# A cheaper way to travel? Purchase points?



## inspiration100 (Feb 14, 2009)

I did some poking around and saw that I could get 14,000 points for $385.00 (I have 1000 points left in my account). Wouldn't this be a cheaper way to travel than booking on amtrak.com if I plan to go far in any zone? What's the catch? I'm asking since according to my math, a bedroom is $600+ dollars on the starlight, yet I could get it for $500 with both fairs paid if I go through AGR purchasing points.

Thanks and let me know what the catch is (if any). For example, is tax charged on AGR points when redeemed?


----------



## johnny (Feb 14, 2009)

inspiration100 said:


> I did some poking around and saw that I could get 14,000 points for $385.00 (I have 1000 points left in my account). Wouldn't this be a cheaper way to travel than booking on amtrak.com if I plan to go far in any zone? What's the catch? I'm asking since according to my math, a bedroom is $600+ dollars on the starlight, yet I could get it for $500 with both fairs paid if I go through AGR purchasing points.
> Thanks and let me know what the catch is (if any). For example, is tax charged on AGR points when redeemed?

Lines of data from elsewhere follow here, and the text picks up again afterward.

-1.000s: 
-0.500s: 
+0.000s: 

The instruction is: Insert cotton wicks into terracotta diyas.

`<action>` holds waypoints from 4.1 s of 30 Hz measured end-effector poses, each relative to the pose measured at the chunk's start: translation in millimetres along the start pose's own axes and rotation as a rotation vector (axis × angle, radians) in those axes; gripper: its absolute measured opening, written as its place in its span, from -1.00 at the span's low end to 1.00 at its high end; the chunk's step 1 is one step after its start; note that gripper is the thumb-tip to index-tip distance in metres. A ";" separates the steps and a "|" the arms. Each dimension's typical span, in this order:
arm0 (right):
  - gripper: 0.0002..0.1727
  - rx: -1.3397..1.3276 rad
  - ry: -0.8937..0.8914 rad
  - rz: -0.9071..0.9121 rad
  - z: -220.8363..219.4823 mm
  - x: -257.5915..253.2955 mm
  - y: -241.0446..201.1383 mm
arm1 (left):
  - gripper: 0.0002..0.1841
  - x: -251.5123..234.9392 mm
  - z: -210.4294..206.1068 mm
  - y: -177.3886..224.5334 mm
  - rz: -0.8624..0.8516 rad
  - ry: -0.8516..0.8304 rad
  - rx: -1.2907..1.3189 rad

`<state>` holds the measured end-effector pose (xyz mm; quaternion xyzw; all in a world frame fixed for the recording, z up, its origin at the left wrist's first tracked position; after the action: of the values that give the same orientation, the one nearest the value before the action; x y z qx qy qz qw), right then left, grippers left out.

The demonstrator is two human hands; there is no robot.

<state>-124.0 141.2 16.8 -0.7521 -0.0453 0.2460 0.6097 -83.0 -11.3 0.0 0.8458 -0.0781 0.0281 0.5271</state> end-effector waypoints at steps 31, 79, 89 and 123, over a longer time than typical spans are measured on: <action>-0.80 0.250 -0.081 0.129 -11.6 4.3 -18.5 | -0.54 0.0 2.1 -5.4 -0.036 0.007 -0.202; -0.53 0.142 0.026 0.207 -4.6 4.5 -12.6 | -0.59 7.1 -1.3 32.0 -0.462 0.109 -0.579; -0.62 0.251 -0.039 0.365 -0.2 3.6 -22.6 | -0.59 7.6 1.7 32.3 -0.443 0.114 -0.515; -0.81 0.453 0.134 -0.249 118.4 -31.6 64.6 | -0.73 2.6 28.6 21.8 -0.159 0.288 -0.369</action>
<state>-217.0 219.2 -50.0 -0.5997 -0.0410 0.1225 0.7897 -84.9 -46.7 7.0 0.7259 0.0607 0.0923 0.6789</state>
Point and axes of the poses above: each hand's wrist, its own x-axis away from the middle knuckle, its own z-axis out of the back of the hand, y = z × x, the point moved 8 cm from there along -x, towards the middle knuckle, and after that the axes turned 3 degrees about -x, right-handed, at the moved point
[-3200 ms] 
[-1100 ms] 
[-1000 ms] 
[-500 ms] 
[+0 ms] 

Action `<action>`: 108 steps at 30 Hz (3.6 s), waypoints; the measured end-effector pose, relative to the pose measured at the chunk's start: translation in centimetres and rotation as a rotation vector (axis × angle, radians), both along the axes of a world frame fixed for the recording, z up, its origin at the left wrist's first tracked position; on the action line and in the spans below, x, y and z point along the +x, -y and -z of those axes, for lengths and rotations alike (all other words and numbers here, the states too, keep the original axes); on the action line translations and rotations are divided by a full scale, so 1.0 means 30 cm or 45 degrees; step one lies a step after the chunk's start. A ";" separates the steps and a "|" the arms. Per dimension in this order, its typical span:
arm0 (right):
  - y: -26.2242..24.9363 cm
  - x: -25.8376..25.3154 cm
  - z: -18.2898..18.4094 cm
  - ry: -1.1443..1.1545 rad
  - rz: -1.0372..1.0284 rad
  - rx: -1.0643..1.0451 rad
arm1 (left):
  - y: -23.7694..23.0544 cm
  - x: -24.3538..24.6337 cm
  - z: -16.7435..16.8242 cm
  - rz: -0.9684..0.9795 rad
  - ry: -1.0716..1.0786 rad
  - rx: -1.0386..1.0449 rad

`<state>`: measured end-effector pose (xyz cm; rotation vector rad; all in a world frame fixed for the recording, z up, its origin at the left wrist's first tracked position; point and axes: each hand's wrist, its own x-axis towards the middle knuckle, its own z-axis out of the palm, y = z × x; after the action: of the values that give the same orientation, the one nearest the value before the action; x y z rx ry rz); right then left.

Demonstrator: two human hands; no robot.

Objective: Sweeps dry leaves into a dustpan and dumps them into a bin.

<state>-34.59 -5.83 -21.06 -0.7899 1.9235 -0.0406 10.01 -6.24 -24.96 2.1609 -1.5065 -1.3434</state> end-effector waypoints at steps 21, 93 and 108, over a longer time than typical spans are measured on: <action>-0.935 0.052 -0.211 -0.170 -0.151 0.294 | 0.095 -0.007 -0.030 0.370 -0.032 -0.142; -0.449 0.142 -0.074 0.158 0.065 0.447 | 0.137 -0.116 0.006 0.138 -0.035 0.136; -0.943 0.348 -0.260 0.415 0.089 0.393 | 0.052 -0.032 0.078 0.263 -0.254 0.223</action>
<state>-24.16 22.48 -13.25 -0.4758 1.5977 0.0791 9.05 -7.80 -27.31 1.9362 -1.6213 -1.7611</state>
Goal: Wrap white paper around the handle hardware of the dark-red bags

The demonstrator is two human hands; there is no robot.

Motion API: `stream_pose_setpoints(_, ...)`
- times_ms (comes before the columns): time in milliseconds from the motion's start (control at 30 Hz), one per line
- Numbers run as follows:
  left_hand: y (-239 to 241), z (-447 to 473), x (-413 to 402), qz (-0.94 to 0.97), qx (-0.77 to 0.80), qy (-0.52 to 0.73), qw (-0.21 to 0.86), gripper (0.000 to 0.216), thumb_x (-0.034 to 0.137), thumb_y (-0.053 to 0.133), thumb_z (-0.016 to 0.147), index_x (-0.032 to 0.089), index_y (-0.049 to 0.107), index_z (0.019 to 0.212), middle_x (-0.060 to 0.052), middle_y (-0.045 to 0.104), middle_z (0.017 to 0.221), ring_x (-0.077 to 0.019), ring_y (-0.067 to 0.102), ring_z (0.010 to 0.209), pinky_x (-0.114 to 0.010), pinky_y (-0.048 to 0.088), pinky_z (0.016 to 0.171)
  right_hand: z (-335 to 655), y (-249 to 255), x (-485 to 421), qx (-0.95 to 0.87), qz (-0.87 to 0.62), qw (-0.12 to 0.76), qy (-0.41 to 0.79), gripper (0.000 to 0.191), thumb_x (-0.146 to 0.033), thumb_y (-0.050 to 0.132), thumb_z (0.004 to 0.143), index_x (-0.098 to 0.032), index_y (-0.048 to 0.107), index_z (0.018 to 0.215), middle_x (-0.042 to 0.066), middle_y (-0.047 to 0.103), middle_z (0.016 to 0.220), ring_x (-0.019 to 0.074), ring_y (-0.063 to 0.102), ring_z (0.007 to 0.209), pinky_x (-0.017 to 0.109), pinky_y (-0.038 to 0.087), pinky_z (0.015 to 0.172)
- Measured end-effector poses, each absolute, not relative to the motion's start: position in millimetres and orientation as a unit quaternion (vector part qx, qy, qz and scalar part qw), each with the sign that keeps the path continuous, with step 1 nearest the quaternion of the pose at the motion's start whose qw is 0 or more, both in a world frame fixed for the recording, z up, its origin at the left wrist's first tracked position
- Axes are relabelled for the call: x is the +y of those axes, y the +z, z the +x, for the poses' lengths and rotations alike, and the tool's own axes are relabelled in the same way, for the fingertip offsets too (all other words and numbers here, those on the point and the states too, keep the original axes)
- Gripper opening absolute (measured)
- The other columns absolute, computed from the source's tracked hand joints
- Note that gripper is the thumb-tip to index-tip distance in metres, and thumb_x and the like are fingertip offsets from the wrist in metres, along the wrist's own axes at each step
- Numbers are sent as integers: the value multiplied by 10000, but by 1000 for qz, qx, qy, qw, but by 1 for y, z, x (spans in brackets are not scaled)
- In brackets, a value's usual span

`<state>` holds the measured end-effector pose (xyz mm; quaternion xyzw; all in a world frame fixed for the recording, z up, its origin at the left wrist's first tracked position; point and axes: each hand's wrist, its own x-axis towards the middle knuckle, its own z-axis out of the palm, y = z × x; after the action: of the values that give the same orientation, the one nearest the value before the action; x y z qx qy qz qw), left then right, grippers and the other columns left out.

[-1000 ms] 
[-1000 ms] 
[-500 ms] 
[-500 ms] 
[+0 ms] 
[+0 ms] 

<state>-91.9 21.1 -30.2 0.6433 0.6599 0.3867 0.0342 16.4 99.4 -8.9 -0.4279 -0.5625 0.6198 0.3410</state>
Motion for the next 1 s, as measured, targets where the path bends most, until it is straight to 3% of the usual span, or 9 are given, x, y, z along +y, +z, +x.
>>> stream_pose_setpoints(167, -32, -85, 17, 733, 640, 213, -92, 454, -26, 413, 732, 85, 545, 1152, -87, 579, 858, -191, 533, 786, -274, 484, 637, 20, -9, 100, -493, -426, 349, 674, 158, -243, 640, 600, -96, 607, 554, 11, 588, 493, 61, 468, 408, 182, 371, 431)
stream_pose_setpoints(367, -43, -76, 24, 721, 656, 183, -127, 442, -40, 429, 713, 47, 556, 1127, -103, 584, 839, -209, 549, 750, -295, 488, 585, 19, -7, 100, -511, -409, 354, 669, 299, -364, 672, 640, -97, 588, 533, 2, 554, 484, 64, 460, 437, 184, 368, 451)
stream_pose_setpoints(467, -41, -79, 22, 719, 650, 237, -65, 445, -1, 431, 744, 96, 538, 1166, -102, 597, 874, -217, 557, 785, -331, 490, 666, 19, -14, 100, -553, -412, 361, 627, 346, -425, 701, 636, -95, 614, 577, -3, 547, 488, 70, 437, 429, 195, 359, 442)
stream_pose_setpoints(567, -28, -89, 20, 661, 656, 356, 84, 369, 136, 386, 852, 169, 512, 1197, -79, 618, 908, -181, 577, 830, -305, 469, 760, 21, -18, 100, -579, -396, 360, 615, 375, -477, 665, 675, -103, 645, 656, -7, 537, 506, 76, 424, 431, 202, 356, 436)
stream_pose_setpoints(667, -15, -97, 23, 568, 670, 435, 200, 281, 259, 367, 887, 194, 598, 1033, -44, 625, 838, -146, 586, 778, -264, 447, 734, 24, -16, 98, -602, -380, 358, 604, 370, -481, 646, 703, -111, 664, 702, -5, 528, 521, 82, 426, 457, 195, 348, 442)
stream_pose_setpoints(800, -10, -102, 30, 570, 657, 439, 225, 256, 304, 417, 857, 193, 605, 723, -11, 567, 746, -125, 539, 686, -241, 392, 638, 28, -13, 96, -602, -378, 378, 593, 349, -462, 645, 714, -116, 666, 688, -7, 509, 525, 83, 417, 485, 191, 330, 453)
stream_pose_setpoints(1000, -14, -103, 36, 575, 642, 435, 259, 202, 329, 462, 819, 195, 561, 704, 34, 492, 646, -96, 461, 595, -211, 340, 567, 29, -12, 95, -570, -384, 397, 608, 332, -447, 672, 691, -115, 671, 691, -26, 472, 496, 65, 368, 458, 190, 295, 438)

there's the $15 transaction fee for purchasing points, and various blackout dates (see the Terms and Conditions for details)


----------



## inspiration100 (Feb 14, 2009)

johnny said:


> inspiration100 said:
> 
> 
> > I did some poking around and saw that I could get 14,000 points for $385.00 (I have 1000 points left in my account). Wouldn't this be a cheaper way to travel than booking on amtrak.com if I plan to go far in any zone? What's the catch? I'm asking since according to my math, a bedroom is $600+ dollars on the starlight, yet I could get it for $500 with both fairs paid if I go through AGR purchasing points.
> ...


Yes I saw the $15 fee, but are there taxes on top of this fee? Blackout dates are never when I travel so that's not a problem.


----------



## OlympianHiawatha (Feb 14, 2009)

And right off hand I believe you can only purchase up to 10,000 points per year.


----------



## inspiration100 (Feb 14, 2009)

Yes I see that, but there is more than 1 way to skin a cat... You can always purchase starpoints with starwood hotels and transfer 1:1

like at this address: https://starwood.mpmvp.com/buy_form.asp


----------



## yarrow (Feb 14, 2009)

inspiration100 said:


> Yes I see that, but there is more than 1 way to skin a cat... You can always purchase starpoints with starwood hotels and transfer 1:1like at this address: https://starwood.mpmvp.com/buy_form.asp


that is very clever. seems like it would work. i have never had any trouble transferring from starwood to agr


----------



## the_traveler (Feb 14, 2009)

If works out to be cheaper, that should work!


----------



## RRrich (Feb 14, 2009)

I seem to remember that if you transfer 20,000 Starpoints, you get 25,000 UnfortunatelyAGR points. A 5000 point bonus on 20,000,

I believe Sechs mentioined this.


----------



## inspiration100 (Feb 14, 2009)

Blast I'm a little late for that news. I just transfered 15,000 yesterday... Think it's too late to cancel it, buy another 10,000 and transfer?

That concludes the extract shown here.